復讐は溺愛の始まり 〜一途な御曹司は愛しい彼女を逃がさない〜
 その後、私達は色々な話で盛り上がる。意外にも彼と私には共通の趣味が多くあって、ジャンルは違うものの私も彼も本を読むのが大好き。

 それに2人とも動物が大好きで、小さい頃は犬が飼いたかったとか、野良猫を拾ってきたとか、同じようなエピソードがいくつもあって2人でクスクスと笑った。
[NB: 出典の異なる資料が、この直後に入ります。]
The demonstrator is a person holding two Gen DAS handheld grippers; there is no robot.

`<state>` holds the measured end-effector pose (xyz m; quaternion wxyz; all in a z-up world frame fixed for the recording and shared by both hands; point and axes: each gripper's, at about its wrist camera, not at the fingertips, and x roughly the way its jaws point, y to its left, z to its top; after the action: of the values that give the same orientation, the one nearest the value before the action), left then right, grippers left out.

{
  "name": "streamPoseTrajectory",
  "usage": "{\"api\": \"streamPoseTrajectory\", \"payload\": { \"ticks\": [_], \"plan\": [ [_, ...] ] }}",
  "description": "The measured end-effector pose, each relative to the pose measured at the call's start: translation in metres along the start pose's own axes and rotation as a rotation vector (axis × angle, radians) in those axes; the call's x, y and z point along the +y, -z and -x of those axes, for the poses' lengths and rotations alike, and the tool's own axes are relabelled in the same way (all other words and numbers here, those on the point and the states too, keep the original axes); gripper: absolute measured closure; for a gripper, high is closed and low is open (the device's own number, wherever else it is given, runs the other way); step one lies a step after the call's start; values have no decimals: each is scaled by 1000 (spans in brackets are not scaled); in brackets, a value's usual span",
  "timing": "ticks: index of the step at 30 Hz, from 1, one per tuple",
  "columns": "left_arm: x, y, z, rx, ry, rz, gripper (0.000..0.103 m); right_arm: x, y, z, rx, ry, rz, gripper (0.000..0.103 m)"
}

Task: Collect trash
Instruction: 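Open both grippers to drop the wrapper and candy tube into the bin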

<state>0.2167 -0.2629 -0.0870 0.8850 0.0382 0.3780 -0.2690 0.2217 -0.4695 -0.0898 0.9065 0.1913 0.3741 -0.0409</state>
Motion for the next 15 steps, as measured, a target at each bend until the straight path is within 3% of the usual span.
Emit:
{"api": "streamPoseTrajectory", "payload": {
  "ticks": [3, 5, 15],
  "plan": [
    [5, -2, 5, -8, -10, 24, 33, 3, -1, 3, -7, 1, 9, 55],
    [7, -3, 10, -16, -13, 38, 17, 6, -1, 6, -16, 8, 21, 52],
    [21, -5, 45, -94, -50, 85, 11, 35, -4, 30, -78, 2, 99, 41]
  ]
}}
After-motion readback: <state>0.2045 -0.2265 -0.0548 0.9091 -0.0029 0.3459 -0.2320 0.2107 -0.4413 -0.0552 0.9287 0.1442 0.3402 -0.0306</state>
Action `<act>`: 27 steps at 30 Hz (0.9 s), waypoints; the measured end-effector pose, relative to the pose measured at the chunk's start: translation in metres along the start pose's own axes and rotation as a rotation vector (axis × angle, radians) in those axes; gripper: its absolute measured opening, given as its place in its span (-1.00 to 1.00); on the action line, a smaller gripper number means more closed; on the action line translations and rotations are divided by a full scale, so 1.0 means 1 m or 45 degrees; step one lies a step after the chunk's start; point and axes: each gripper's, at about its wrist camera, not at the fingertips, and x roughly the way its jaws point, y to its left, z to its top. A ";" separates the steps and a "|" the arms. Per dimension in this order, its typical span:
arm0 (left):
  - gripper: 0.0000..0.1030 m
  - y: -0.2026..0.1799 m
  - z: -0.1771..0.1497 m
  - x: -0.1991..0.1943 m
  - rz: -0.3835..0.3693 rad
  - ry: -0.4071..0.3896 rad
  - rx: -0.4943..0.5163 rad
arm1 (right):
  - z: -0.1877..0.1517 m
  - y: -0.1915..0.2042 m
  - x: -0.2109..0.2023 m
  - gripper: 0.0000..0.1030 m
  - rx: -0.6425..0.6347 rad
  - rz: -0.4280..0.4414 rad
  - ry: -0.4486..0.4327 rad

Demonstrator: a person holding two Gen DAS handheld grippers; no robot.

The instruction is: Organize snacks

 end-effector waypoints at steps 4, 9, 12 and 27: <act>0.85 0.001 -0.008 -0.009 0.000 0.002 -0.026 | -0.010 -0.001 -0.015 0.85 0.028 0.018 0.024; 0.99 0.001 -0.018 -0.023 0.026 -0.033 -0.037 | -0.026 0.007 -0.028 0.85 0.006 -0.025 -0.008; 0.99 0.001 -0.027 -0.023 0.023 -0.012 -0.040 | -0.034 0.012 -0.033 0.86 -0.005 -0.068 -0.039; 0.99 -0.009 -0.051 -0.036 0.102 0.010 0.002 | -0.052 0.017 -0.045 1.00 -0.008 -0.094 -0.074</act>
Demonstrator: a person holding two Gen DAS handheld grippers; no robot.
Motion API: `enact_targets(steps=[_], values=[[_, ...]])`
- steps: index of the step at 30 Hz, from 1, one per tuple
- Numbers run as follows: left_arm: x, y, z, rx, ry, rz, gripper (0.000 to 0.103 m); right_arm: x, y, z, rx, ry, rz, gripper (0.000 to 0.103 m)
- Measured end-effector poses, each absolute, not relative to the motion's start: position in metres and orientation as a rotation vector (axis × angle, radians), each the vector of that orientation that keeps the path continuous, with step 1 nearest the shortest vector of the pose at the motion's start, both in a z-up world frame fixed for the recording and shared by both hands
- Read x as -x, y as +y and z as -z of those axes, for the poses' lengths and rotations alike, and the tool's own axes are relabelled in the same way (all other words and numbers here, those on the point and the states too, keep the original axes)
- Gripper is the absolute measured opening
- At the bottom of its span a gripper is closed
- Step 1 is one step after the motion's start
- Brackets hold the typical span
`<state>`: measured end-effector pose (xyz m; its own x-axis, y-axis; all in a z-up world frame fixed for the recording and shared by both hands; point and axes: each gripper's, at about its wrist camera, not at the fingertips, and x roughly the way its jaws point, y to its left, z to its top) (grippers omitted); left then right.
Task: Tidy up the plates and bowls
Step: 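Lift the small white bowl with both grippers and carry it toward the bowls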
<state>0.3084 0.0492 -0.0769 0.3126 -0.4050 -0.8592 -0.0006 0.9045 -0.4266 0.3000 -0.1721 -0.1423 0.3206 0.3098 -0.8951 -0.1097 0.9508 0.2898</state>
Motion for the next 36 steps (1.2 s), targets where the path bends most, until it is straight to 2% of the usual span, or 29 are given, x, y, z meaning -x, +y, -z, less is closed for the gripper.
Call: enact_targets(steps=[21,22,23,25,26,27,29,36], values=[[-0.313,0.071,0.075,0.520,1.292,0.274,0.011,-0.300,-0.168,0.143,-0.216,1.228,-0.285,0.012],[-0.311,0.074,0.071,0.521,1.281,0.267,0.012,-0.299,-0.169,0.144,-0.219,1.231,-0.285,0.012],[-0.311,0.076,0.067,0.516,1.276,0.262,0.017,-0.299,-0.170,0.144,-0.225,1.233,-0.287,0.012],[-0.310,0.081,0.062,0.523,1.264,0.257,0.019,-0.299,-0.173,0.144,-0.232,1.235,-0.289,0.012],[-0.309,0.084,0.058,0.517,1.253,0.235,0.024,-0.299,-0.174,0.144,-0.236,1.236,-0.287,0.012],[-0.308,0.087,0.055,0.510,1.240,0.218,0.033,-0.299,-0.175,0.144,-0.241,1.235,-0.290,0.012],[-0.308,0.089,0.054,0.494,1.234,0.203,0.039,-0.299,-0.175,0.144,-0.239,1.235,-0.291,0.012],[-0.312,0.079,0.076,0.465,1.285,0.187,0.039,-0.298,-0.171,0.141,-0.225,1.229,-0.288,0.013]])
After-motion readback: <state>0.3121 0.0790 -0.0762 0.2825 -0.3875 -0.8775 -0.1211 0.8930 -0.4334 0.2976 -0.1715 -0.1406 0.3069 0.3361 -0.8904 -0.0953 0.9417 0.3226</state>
 その他には食べ物も洋食よりは和食が好きだったり、お肉よりもシーフードの方が好きだったり。賑やかなパーティーに行くよりは家でゆっくりしたり、静かな自然の中にいる方が好きだったり。共通の話題は尽きることがない。

 思いもよらず、彼との会話は楽しい。男性と2人きりでこんなに長く話したのは初めてなんじゃないかと思う。家族以外で、汐梨の他にこんなにも気の合う人と出会うとは思わなかった。

 それは彼も同じなのか、初めは向かい側に座っていた彼もいつのまにか私のすぐ隣に座っている。気がつけば、彼が媚薬を飲んでから既に1時間以上経っていた。



 「あの……気分はどうですか?お腹が痛いとか、頭痛がするとかないですか?」

 見た目は大丈夫そうだが、かなりの媚薬を入れてしまったのでなんとなく気になった。

 「そうだな……。腹は痛くないけど、このへんが痛いかな……」

 そう言いながら、彼は心臓の辺りを押さえた。

 (え…………)

 母が心筋梗塞で突然亡くなったこともあって、私は一気に青ざめた。